Will reveals existence of Marco Polo’s daughter Agnese

Researchers at the State Archive of Venice have discovered that the explorer Marco Polo had a previously unknown daughter named Agnese. The sole surviving record of her existence is a fragment of her will. It is dated July 7th, 1319, and names as fideicommissarii (executors) her husband Nicoletto Calbo, her father Marco Polo and another relative, Stefano Polo.

“Agnese’s testament,” says [Ca’ Foscari University researcher] Marcello Bolognari, “depicts an intimate and affectionate portrait of family life. She mentions her husband Nicolò, known as Nicoletto, as well as their children Barbarella, Papon (i.e. “Big Eater”) and Franceschino. The diminutives that she used to refer to her children tell us that this young mother wanted to leave something behind for her husband and children, but also — as the document shows — for the children’s tutor (magister) Raffaele da Cremona, their godmother (santola) Benvenuta, and the maid (famula) Reni.”

Before this discovery, Marco was recorded as having had three daughters — Fantina, Bellela and Moreta — with his wife Donata Badoer, but Agnese’s birth predates his marriage in 1300. Marco Polo returned to Venice from his epic voyage east in 1295. He was taken prisoner in 1298 after a naval battle between Venice and Genoa and was released from Genoese prison in 1299, so there is a very brief window for Agnese’s possible birth year.

As far as we know, he only married the one time, which might explain why Agnese was kept so firmly on the down-low that we only found out about her 700 years later. That’s not to say she was necessarily born out of wedlock. Her will does not mention a mother, but it’s possible the mother may have died when Agnese was a baby, leaving Marco a widower. If they were married, however, there are no known records of it, nor is there evidence of Marco raising his first daughter with her stepmother and half-sisters. We know from her will that she did live in the same neighborhood (the contrada or parish of St. John Chrysostom Church) as her father and the rest of the extended Polo family.

Marco died less than four years after Agnese wrote her will. He had a will drawn on up while he was on his deathbed, appointing his wife and their three daughters co-executors. His will was detailed with several individual bequests. Agnese is not named. Again, that doesn’t necessarily imply a secondary status, given that she was sick enough to write a will in 1319 when she was in her early 20s and in all likelihood died before her father’s final illness.
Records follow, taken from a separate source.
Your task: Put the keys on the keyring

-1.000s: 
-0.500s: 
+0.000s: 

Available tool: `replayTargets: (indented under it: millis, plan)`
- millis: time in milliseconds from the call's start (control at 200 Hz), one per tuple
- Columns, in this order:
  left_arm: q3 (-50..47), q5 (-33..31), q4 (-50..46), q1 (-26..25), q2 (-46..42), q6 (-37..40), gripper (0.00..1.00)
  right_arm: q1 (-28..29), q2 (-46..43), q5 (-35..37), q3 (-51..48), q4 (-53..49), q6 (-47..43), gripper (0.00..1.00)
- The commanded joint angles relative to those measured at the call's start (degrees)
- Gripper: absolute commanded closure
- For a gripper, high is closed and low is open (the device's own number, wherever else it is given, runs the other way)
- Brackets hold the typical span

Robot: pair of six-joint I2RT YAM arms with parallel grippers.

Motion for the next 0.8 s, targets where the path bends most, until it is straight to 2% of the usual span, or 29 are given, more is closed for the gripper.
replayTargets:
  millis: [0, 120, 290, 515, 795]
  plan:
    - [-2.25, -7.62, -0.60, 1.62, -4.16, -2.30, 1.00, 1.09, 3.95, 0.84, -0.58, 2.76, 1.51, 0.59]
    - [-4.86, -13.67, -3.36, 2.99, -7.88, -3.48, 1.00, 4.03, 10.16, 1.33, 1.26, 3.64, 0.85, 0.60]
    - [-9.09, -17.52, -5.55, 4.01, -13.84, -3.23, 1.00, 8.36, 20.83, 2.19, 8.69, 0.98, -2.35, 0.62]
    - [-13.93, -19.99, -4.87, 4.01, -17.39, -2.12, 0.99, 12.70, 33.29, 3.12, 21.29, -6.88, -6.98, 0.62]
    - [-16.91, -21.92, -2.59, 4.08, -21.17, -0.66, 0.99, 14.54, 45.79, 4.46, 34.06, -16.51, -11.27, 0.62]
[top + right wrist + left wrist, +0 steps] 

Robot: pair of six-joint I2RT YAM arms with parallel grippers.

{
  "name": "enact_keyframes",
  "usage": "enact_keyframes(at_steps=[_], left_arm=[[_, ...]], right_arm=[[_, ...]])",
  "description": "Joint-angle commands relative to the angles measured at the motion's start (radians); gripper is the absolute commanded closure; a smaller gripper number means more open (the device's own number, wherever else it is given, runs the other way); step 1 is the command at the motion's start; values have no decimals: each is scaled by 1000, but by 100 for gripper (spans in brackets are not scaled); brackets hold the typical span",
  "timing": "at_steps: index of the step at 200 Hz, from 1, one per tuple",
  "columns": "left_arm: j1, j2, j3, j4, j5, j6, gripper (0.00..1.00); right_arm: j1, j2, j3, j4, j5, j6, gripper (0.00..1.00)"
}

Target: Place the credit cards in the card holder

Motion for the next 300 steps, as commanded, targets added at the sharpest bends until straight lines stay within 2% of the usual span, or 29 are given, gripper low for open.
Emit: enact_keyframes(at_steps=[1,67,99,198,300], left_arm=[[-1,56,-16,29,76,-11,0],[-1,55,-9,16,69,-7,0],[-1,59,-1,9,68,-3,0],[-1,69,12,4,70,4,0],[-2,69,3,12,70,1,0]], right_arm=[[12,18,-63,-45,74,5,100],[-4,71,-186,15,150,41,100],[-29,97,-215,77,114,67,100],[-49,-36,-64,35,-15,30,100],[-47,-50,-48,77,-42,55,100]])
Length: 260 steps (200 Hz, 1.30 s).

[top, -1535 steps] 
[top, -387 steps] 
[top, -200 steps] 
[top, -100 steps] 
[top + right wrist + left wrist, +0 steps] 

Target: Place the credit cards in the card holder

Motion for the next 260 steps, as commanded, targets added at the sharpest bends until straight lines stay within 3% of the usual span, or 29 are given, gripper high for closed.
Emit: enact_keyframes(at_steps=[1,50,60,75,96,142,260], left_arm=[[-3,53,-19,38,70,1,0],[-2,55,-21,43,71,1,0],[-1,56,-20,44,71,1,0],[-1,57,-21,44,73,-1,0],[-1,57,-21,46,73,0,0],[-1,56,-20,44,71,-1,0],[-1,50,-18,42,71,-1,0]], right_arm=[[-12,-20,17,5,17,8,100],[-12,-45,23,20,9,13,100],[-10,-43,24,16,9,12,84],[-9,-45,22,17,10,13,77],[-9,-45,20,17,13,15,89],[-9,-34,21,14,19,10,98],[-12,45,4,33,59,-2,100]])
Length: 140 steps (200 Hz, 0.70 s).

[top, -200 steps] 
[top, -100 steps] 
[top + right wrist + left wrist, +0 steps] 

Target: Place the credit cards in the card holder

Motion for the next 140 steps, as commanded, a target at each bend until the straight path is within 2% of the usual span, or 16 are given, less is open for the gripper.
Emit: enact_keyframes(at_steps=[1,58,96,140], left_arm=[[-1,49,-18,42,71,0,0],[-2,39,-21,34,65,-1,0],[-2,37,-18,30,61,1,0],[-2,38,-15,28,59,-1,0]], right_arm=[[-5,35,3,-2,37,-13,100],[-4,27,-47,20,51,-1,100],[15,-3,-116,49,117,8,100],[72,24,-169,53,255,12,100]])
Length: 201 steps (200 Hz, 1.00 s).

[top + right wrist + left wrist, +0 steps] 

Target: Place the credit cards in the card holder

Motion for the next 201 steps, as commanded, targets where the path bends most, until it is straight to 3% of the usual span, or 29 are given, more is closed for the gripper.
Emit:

It’s only a slight tangent to note that issues related to Marco Polo, his daughters and wills come up in a big way in the Venice state archives later in the century. In 1366, Fantina, Marco’s eldest daughter with his wife took the family of her deceased husband to court for stealing the vast sums she had inherited from her father who had returned from the court of Kublai Khan absolutely laden with riches and made even more upon his return working in the family trading business.

The inheritance was not marital property — a rare jolt of economic autonomy for a married woman at the time — but her snake of a husband Marco Bragadin just snatched it out from under her and then had the gall to leave “his” wealth to his snake family. They refused to return it to her and entrusted it to the custody of two Venice magistrates acting as administrators of the late Marco Bragadin’s assets.

Fantina, who by then was 65 years old, was not having it. Defying her powerful in-laws and the magistrates who obviously now had a huge vested interest in seeing Fantina continue to be cut off from her inheritance, she and her lawyer presented her father’s will, a full inventory of his treasures and all the evidence that they had been stolen from her to judges Marco Dandolo, Giovanni Michiel and Natale Ghezzo. The Polo inheritance recorded in the records of the suit includes 40 horse silks, six silver belts, 12 carpets, bolts of Chinese silk, 16 garments in vermillion silk woven with gold thread, 91 other silk garments, a bag of cashmere, 537 chests with amber beads, a large gold table, rings of gold, silver, ruby and turquoise, a sack of aloe wood and one piece of silk described as “almost changing color.”

After a long court battle, the judges ruled in her favor, not just against the Bragadin family, but against their fellow magistrates, the estate administrators Andrea Contarini and Niccolò Morosini. The Bragadin’s had to reimburse her in full for her purloined inheritance and Contarini and Morosini had to pay her legal costs in the amount of nine gold ducats.